In second year, I tried to get into combat sports. But, again at the Freshers’ Fair, when I went up to the boxing desk, I felt uncomfortable. Firstly, they were all typical hunky male boxers. Secondly, they were all white. The idea of having to walk up to an all-male all-white desk again to ask whether I could join their club and having to face more judgement put me off.  In retrospect, maybe I shouldn’t have been so easily deterred, but the alternative was better. A few desks down I spotted the Kickboxing stall, staffed by a diverse group of people of different ethnicities, genders, and sizes.  The President was a BME like me and became my inspiration. I signed up immediately, trained with a diverse set of people every week, won my first fight for the University, formed a close bond with my teammates, and joined the committee.  Now the Kickboxing committee consists of myself, along with a female President and a mixed-race Social Secretary.

Credit: Dylan Lim

Perhaps there’s a reason kickboxing is the most popular combat sport for absolute beginners at Cambridge. We pride ourselves in our inclusivity regardless of gender, race, sexual-orientation, background, size and previous experience.I’ve realised how important this diversity was for the growth of the club in the past year or so. This type of growth is not only necessary for smaller clubs like kickboxing, but is also needed for a revitalisation of more popular Cambridge sports teams. There are undoubtedly certain sports which are at the forefront of Cambridge tradition, like rowing and rugby. I could be persuaded that the high-level teams in these sports are predominantly occupied by white athletes due to the reality that one needs to be from quite a wealthy background to access these sports before university, and in this country that largely means being white. However, I refuse to believe that these teams remain predominantly white at university because BME students lack the zest to try out new sports and don’t have the same athletic potential as their white peers.

Having done a little research, I found that a lot of cultural societies form their own sports teams and compete against the corresponding societies at other universities.  I respect this massively and think that if you enjoy doing that, then great. But imagine how much more diverse and thus stronger the Cambridge teams would be if those who played for their cultural society were also attracted to try out for a University team. I think back to the times I was dissuaded from trying a Cambridge sport due to the lack of both gender and ethnic representation within their leadership or existing members.  I’m not a wimp, I have guts. When I put my mind to something, I’ll do it.  So I wonder how many other BME athletes have experienced the same.

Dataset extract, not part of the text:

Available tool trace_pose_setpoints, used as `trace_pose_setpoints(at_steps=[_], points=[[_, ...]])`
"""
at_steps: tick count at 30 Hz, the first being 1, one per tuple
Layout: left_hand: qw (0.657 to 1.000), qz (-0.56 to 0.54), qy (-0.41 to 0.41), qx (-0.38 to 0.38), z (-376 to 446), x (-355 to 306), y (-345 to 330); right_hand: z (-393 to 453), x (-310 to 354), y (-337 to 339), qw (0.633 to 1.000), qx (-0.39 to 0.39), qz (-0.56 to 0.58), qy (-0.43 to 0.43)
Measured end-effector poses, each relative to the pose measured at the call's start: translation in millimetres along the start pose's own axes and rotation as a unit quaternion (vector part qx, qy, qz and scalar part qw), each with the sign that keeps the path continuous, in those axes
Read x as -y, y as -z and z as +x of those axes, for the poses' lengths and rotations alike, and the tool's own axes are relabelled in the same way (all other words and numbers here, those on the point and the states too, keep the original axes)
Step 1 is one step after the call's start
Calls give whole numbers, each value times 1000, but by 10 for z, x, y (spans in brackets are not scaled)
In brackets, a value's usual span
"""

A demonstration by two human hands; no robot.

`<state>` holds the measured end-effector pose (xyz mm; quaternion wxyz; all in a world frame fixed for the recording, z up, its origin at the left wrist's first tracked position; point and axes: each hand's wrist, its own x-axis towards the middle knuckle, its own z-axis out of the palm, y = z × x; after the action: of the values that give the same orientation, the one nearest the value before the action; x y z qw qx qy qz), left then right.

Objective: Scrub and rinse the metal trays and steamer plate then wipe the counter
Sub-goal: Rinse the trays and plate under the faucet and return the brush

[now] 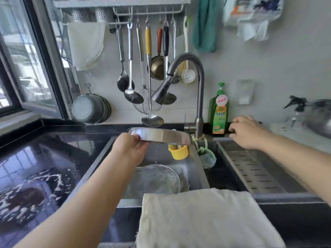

I am so proud to be representing BME women in sport at both a College and University level.  There needs to be more representation of BME talent in Cambridge sport and I believe that BME athletes need to be the drivers of this change.  So the next time you feel like giving a sport a go, go for it. No matter how ‘whitewashed’ the committee looks, or if there are only men sat at the freshers stall. No matter how much of a ‘middle-class white sport’ it seems, sign up, try-out and train hard.  Yes at first you might have to work harder to prove yourself against the others, but don’t let that stop you. Once you’re there, you never know, you may inspire more BME students to join your sport.  Then perhaps, one day, the face of Cambridge sport will be fully representative of the diversity within our student population.